» **Aim of the task**:
The answer must match the listing exactly, with every line written out again.
_ _ _
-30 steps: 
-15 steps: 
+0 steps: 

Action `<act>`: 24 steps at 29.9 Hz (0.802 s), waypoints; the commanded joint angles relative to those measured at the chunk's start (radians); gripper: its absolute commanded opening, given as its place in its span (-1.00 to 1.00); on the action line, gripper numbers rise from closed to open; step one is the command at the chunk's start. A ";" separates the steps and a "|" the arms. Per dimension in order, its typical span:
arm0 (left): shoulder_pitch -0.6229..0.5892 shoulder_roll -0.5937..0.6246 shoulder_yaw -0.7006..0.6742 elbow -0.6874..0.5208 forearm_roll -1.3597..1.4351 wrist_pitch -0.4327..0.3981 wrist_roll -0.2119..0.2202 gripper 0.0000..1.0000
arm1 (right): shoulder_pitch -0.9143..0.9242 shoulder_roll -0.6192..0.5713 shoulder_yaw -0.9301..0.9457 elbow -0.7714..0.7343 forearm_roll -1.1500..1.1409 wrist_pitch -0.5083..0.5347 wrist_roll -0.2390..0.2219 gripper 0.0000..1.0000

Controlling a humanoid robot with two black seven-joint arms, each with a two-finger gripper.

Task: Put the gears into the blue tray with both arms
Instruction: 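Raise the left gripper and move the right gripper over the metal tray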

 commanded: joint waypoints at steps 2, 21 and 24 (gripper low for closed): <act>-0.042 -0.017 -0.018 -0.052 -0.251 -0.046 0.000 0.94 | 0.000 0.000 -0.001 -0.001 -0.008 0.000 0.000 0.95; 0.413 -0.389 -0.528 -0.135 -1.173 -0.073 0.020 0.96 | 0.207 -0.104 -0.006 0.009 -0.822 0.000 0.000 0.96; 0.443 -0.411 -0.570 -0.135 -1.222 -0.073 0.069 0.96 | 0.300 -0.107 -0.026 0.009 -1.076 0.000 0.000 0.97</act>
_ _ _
» **Solution to the problem**:
-30 steps: 
-15 steps: 
+0 steps: 

Action `<act>`: 24 steps at 29.9 Hz (0.802 s), waypoints; the commanded joint angles relative to those measured at the chunk's start (radians); gripper: its absolute commanded opening, given as its place in its span (-1.00 to 1.00); on the action line, gripper numbers rise from closed to open; step one is the command at the chunk's start. A ";" separates the steps and a "|" the arms. Per dimension in order, its typical span:
arm0 (left): shoulder_pitch -0.6229..0.5892 shoulder_roll -0.5937..0.6246 shoulder_yaw -0.7006..0.6742 elbow -0.6874..0.5208 forearm_roll -1.3597..1.4351 wrist_pitch -0.4327..0.3981 wrist_roll -0.2119..0.2202 gripper 0.0000..1.0000
arm1 (right): shoulder_pitch -0.9143..0.9242 shoulder_roll -0.6192..0.5713 shoulder_yaw -0.9301..0.9457 elbow -0.7714..0.7343 forearm_roll -1.1500..1.1409 wrist_pitch -0.5083..0.5347 wrist_roll -0.2390..0.2219 gripper 0.0000..1.0000

Controlling a humanoid robot with two black seven-joint arms, each with a two-finger gripper.

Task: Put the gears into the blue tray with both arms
Instruction: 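Raise the left gripper and move the right gripper over the metal tray
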
 commanded: joint waypoints at steps 2, 21 and 24 (gripper low for closed): <act>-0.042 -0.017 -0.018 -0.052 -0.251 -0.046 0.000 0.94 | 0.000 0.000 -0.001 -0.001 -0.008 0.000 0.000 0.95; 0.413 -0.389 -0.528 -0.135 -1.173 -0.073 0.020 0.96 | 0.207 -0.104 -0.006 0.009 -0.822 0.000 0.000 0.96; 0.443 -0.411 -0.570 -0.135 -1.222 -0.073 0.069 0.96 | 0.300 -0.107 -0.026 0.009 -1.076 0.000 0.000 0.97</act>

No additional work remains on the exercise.